Andy’s Keeps Special Olympics Free

Andy’s Cheesesteaks

Andy’s Cheesesteaks and Cheeseburgers is a North Carolina fast-casual, 1950s-style concept that prides itself on being a local attraction. So, it is no surprise that the company’s Founder and President Kenney Moore likes the charitable donations he raises to stay in his own community. With that in mind, Moore’s Andy’s Charitable Foundation donated a portion of its annual golf tournament earnings to the Special Olympics of North Carolina (sonc), allowing the organization to continue offering free sporting events to its participating athletes. SONC has more than 38,000 registered athletes and offers programs for more than 20 sports throughout North Carolina.

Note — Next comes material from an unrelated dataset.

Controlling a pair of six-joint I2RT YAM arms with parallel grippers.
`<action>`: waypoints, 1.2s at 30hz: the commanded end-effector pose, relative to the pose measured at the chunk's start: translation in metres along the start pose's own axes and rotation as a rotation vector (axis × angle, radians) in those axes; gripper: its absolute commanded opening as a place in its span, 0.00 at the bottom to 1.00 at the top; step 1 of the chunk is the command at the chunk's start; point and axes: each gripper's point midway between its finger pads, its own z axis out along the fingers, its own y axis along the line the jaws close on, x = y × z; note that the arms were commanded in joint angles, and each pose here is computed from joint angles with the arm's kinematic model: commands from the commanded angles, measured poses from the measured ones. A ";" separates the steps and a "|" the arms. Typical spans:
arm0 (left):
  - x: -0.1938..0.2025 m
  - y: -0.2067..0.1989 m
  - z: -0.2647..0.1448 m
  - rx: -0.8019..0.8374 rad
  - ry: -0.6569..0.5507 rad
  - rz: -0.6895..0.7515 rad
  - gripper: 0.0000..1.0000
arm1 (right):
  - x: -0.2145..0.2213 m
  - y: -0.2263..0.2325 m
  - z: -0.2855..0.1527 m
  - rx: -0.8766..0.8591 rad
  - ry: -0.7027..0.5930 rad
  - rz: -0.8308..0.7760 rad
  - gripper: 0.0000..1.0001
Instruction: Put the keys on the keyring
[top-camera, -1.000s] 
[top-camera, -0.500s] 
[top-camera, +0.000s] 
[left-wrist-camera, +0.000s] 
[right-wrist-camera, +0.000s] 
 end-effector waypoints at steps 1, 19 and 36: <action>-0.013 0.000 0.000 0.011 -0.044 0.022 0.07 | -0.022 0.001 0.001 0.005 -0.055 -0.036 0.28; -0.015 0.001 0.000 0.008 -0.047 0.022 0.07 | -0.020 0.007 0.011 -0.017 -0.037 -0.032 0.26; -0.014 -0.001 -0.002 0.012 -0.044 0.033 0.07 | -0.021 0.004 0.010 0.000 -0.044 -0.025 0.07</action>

“If these athletes are willing to go out and put their time and their energy into it then they should be able to do it for nothing, they should be able to do it for free,” Moore says.

The Andy’s Charitable Foundation annual golf tournament began in 2000. This year the event raised about $120,000.

Best Franchisee-Driven Program

Moe’s Offers Free Child IDs

Moe’s Southwest Grill

Along with the National Center for Missing & Exploited Children, Moe’s Southwest Grill called on its franchisees to host Child ID events at various locations. At the events free child identification cards were made, complete with a high-resolution photo and finger print. Each participating franchisee paid $240 for the kits from Polaroid, which make about 150 IDs. Thanks to the 23 stores that have participated since the program’s launch in 2006, more than 1,000 children have received cards.

Based on the program’s success, Senior Director of Marketing Sara Riggsby says hosting similar events is always an option for the future.

“The goal was not to increase sales, but rather create a positive connection with neighbors, and in that regard it was indeed a success,” she says.

Best Beginning

Popeyes Shares Its Lunch Money

Popeyes

“The saying that we use around here is that we feed people for profit,” says Alicia Thompson, Popeyes’ vice president of communications. “And they feed people not for profit. It just fit that we were both in the business of feeding people.”

The fit she refers to is the quick-serve’s partnership with America’s Second Harvest Food Bank this summer. Together they created the “A Side of Hope” virtual food bank program, which raised money for low-income students who lack access to a nutritious lunch during their summer break from school.

Although the program didn’t raise as much money as was originally hoped (it raised less than $5,000), its media coverage reached about 32 million people, according to Thompson.

“We got a lot of awareness which is always a plus when you’re doing a relationship where you want to bring people’s attention to the fact that there are hungry people out there,” she says. “We were pleased with that side of it, now it’s turning that awareness into action.”

In 2008, Popeyes’ will try new ways of drumming up support for the program. “We might look at things like tagging advertising spots if that’s the appropriate manner or ways of bringing it to life within the four walls of the restaurant,” Thompson says.

Best Call to Action

Jody Maroni’s “Make Sausage Not War”

Jody 
		Maroni

The path to world peace came to Jody Maroni in a dream—or so the story goes. According to Jody Maroni’s Sausage Kingdom’s Executive Vice President Richard Leivenberg, Maroni woke up in the middle of the night and said to no one in particular, “Make sausage not war.”

T-shirts sold at Jody Maroni’s Sausage Kingdom across southern California now bear the “Make Sausage Not War” slogan. At the end of 2007, proceeds from the sale will be donated to the American Red Cross.

“We’re not talking about one particular war, one particular voting group, or anything like that,” Leivenberg says. “It’s the largest universal message you can make, which is ‘Make peace.’ And that’s all we’re really saying, and we’re having fun with it because we’re in the sausage business.”

Best Patriotic Approach

Wayne Farms Feeds Troops

Wayne Farms

Thirteen Wayne Farms employees celebrated Labor Day with a special group of recruits—American servicemen and -women. The poultry producer’s staff spent the day serving its signature Buffaloos (spicy chicken wings), barbecue chicken sandwiches, and grilled chicken breasts to about 290 traveling soldiers at Atlanta’s Hartsfield-Jackson Airport. The effort was so well supported by Wayne Farm employees that volunteers had to be turned away.

The company got the idea for the project from its Executive Chef Carline Morris, a member of the American Culinary Federation, which runs a project called Operation Chefs Unite that partners with the United Services Organizations to feed hot meals to soldiers.

The program so moved one woman, whose boyfriend was preparing for his third deployment to Iraq, that she felt compelled to write to Wayne Farms: “There are no words to express how much it means to us to know that others are still thinking and praying for all the troops serving overseas,” she wrote.

Wayne Farms plans to repeat the project on Martin Luther King Jr. Day and July 4 next year.